> Information provided:
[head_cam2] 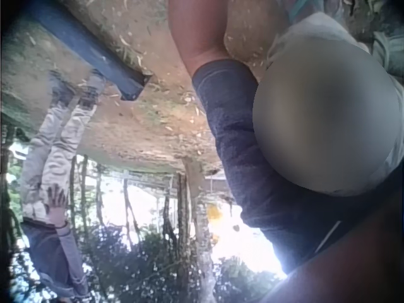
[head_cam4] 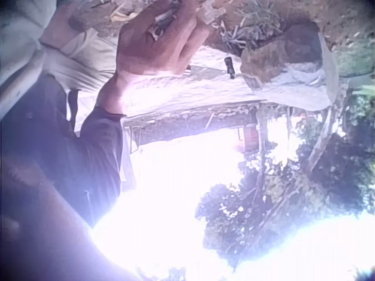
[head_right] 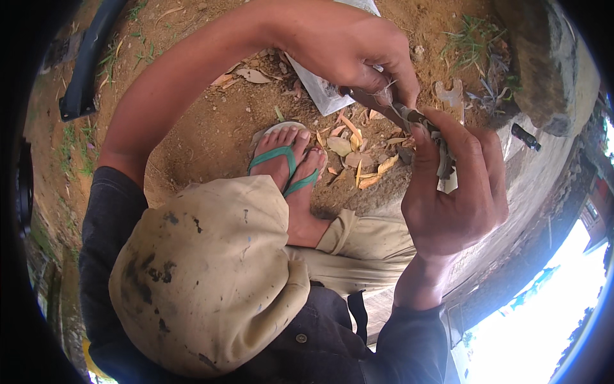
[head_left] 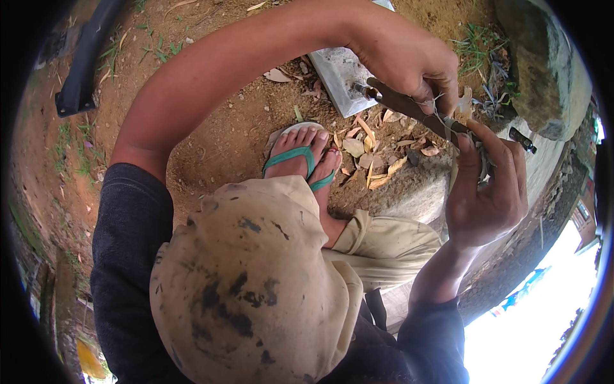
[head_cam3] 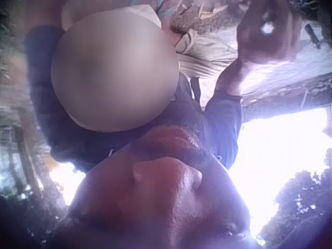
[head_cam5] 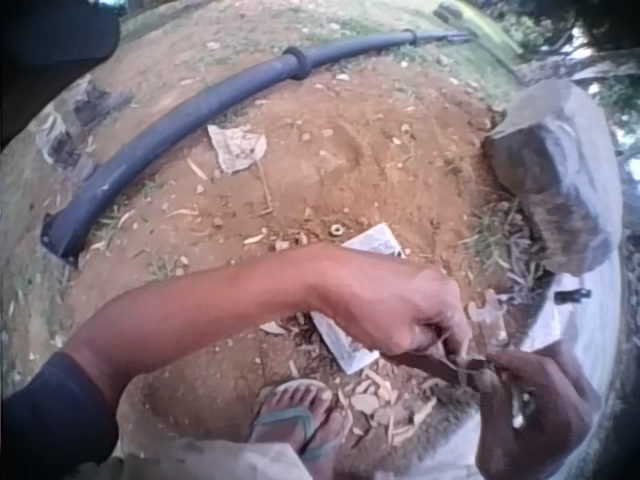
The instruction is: The person, sitting on the ground, uses an open-end wrench to scrape dirt and debris off a metal baseplate and around the bolts attached to it.
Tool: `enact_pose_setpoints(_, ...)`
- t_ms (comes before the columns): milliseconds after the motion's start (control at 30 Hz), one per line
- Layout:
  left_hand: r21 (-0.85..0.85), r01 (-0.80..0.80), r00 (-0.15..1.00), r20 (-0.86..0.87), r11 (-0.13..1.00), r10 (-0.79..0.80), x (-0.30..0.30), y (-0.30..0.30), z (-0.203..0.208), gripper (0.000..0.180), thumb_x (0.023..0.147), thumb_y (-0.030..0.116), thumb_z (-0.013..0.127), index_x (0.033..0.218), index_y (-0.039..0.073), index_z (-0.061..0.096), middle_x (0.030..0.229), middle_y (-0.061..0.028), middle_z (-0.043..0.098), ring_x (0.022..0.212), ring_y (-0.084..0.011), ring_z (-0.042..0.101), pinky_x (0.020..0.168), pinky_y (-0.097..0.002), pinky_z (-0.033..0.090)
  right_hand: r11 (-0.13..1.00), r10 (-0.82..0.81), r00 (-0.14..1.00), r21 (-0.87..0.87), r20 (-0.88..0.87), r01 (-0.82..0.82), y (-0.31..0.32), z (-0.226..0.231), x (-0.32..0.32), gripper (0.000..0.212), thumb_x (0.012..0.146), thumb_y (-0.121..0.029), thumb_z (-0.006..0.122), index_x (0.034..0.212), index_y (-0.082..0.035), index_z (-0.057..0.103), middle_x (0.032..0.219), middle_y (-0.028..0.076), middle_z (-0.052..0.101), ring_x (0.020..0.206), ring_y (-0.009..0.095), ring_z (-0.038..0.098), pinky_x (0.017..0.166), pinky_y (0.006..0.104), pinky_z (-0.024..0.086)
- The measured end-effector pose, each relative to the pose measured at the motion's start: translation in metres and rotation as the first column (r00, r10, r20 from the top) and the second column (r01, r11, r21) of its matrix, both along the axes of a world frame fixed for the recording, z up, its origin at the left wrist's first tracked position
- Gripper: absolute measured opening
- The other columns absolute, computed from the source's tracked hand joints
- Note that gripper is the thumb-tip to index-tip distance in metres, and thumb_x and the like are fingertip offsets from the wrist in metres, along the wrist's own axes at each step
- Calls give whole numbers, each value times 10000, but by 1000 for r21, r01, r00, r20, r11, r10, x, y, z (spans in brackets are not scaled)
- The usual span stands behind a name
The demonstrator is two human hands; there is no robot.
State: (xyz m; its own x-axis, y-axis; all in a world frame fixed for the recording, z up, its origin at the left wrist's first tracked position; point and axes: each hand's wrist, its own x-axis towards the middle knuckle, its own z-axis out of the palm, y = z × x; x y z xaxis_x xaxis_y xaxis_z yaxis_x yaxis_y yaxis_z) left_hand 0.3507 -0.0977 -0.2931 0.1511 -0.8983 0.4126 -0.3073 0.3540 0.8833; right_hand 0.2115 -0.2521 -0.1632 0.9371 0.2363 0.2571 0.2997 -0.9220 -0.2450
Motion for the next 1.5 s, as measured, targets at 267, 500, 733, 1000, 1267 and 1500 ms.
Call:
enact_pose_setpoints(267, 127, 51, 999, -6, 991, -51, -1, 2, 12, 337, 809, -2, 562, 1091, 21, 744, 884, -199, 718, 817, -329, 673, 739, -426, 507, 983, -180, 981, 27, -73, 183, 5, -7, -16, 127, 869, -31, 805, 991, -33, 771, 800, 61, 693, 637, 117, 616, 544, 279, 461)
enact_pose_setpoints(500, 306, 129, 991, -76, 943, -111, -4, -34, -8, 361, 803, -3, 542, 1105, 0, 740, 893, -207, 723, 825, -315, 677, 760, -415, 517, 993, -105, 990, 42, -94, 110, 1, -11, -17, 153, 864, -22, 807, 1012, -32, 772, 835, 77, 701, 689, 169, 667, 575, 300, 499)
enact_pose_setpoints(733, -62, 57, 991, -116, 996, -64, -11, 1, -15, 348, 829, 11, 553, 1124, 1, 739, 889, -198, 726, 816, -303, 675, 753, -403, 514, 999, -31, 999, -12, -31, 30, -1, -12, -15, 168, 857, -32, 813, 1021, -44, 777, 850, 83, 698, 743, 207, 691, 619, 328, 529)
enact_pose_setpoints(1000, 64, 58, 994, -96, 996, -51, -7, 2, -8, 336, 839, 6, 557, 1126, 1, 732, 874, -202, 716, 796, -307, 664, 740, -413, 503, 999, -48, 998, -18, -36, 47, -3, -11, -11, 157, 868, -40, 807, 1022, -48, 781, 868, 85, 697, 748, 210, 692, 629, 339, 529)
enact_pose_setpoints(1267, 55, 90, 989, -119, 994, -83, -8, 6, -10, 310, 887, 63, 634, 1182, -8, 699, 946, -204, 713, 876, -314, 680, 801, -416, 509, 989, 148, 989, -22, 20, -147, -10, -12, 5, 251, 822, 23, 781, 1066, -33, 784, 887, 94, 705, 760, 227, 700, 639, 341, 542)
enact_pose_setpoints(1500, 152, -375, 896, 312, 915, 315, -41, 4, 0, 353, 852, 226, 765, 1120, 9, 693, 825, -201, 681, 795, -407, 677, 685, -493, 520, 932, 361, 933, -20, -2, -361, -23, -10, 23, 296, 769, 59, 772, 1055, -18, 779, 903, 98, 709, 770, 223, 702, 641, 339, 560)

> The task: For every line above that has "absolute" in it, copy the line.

> Expected answer:
- Gripper: absolute measured opening
- The other columns absolute, computed from the source's tracked hand joints

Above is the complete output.